┌─ Records for the task

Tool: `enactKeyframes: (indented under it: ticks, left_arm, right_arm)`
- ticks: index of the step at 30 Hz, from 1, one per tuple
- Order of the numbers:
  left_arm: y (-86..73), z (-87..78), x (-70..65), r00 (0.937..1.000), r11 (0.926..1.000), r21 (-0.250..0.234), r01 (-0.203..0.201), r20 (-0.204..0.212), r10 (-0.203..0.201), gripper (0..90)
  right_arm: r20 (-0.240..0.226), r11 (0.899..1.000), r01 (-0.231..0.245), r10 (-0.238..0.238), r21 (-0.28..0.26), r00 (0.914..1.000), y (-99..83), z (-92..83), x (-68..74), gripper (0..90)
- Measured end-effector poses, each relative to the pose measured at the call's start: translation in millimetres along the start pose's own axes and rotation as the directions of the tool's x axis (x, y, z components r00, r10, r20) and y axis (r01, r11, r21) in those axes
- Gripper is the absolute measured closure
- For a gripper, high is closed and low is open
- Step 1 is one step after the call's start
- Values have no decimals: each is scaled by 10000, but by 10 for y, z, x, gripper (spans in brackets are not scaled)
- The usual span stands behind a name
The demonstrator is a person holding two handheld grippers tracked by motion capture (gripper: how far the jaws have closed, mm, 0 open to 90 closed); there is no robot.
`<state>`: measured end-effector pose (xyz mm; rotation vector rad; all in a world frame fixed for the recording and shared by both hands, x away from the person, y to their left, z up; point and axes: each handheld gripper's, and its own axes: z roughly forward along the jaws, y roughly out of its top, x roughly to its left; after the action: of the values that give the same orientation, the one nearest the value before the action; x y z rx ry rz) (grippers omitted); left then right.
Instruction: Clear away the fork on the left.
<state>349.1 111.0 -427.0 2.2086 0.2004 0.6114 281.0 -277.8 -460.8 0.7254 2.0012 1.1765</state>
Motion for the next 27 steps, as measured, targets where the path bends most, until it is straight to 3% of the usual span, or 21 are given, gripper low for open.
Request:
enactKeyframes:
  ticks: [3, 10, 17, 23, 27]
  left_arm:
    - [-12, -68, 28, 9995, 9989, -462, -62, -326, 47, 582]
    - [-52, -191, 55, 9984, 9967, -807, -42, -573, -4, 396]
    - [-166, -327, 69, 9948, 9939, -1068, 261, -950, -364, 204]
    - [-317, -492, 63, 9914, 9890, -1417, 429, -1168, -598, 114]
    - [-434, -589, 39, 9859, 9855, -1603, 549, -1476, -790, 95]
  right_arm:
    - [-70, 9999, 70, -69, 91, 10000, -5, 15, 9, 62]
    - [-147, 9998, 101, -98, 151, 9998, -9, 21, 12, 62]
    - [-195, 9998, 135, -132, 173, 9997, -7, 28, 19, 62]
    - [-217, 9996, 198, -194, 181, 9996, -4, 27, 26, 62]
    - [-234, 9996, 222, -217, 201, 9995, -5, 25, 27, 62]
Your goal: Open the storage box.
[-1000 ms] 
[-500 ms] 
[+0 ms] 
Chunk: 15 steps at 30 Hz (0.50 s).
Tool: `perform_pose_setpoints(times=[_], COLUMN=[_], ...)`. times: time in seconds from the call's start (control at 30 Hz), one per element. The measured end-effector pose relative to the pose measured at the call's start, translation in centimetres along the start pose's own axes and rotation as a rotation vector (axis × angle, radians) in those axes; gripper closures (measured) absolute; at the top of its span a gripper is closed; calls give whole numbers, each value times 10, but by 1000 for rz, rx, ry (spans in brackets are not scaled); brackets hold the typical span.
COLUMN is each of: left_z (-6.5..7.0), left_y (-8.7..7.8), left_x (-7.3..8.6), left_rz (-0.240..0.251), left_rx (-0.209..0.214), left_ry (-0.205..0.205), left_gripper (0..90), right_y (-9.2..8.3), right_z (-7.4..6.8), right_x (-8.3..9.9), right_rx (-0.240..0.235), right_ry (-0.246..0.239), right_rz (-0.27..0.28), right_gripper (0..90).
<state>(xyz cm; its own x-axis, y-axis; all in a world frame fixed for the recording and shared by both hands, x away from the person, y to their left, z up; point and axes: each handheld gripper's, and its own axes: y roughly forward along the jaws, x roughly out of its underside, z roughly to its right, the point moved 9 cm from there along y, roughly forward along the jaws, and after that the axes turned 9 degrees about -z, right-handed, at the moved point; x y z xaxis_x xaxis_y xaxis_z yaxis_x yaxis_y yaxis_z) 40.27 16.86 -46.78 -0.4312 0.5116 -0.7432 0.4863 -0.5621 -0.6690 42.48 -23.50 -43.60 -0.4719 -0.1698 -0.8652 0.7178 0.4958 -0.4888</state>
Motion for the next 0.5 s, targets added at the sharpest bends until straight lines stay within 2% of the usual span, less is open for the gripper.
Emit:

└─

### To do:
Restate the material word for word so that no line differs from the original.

### Solved problem:
Tool: `enactKeyframes: (indented under it: ticks, left_arm, right_arm)`
- ticks: index of the step at 30 Hz, from 1, one per tuple
- Order of the numbers:
  left_arm: y (-86..73), z (-87..78), x (-70..65), r00 (0.937..1.000), r11 (0.926..1.000), r21 (-0.250..0.234), r01 (-0.203..0.201), r20 (-0.204..0.212), r10 (-0.203..0.201), gripper (0..90)
  right_arm: r20 (-0.240..0.226), r11 (0.899..1.000), r01 (-0.231..0.245), r10 (-0.238..0.238), r21 (-0.28..0.26), r00 (0.914..1.000), y (-99..83), z (-92..83), x (-68..74), gripper (0..90)
- Measured end-effector poses, each relative to the pose measured at the call's start: translation in millimetres along the start pose's own axes and rotation as the directions of the tool's x axis (x, y, z components r00, r10, r20) and y axis (r01, r11, r21) in those axes
- Gripper is the absolute measured closure
- For a gripper, high is closed and low is open
- Step 1 is one step after the call's start
- Values have no decimals: each is scaled by 10000, but by 10 for y, z, x, gripper (spans in brackets are not scaled)
- The usual span stands behind a name
The demonstrator is a person holding two handheld grippers tracked by motion capture (gripper: how far the jaws have closed, mm, 0 open to 90 closed); there is no robot.
`<state>`: measured end-effector pose (xyz mm; rotation vector rad; all in a world frame fixed for the recording and shared by both hands, x away from the person, y to their left, z up; point and axes: each handheld gripper's, and its own axes: z roughly forward along the jaws, y roughly out of its top, x roughly to its left; after the action: of the values that give the same orientation, the one nearest the value before the action; x y z rx ry rz) (grippers omitted); left then right.
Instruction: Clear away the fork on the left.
<state>349.1 111.0 -427.0 2.2086 0.2004 0.6114 281.0 -277.8 -460.8 0.7254 2.0012 1.1765</state>
Motion for the next 27 steps, as measured, targets where the path bends most, until it is straight to 3% of the usual span, or 21 are given, gripper low for open.
Request:
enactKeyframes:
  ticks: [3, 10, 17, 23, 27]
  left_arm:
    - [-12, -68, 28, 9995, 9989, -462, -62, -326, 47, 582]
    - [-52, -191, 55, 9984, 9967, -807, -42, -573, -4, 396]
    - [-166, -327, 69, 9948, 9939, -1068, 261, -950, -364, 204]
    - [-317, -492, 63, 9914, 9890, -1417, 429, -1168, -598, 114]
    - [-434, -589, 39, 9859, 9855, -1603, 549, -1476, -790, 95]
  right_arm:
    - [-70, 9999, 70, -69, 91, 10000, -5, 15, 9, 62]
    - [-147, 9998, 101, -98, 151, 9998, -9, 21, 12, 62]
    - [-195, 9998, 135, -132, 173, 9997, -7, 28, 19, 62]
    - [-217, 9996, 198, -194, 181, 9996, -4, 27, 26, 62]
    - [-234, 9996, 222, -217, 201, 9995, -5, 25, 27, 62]
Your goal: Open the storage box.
[-1000 ms] 
[-500 ms] 
[+0 ms] 
Chunk: 15 steps at 30 Hz (0.50 s).
Tool: `perform_pose_setpoints(times=[_], COLUMN=[_], ...)`. times: time in seconds from the call's start (control at 30 Hz), one per element. The measured end-effector pose relative to the pose measured at the call's start, translation in centimetres along the start pose's own axes and rotation as a rotation vector (axis × angle, radians) in those axes; gripper closures (measured) absolute; at the top of its span a gripper is closed; calls give whole numbers, each value times 10, but by 1000 for rz, rx, ry (spans in brackets are not scaled); brackets hold the typical span.
COLUMN is each of: left_z (-6.5..7.0), left_y (-8.7..7.8), left_x (-7.3..8.6), left_rz (-0.240..0.251), left_rx (-0.209..0.214), left_ry (-0.205..0.205), left_gripper (0..90), right_y (-9.2..8.3), right_z (-7.4..6.8), right_x (-8.3..9.9), right_rx (-0.240..0.235), right_ry (-0.246..0.239), right_rz (-0.27..0.28), right_gripper (0..90).
<state>(xyz cm; its own x-axis, y-axis; all in a world frame fixed for the recording and shared by both hands, x away from the person, y to their left, z up; point and axes: each handheld gripper's, and its own axes: y roughly forward along the jaws, x roughly out of its underside, z roughly to its right, the point moved 9 cm from there along y, roughly forward along the jaws, and after that the axes turned 9 degrees about -z, right-handed, at the moved point; x y z xaxis_x xaxis_y xaxis_z yaxis_x yaxis_y yaxis_z) 40.27 16.86 -46.78 -0.4312 0.5116 -0.7432 0.4863 -0.5621 -0.6690 42.48 -23.50 -43.60 -0.4719 -0.1698 -0.8652 0.7178 0.4958 -0.4888</state>
Motion for the next 0.5 s, targets added at the sharpest bends until straight lines stay within 2% of the usual span, less is open for the gripper.
Emit:

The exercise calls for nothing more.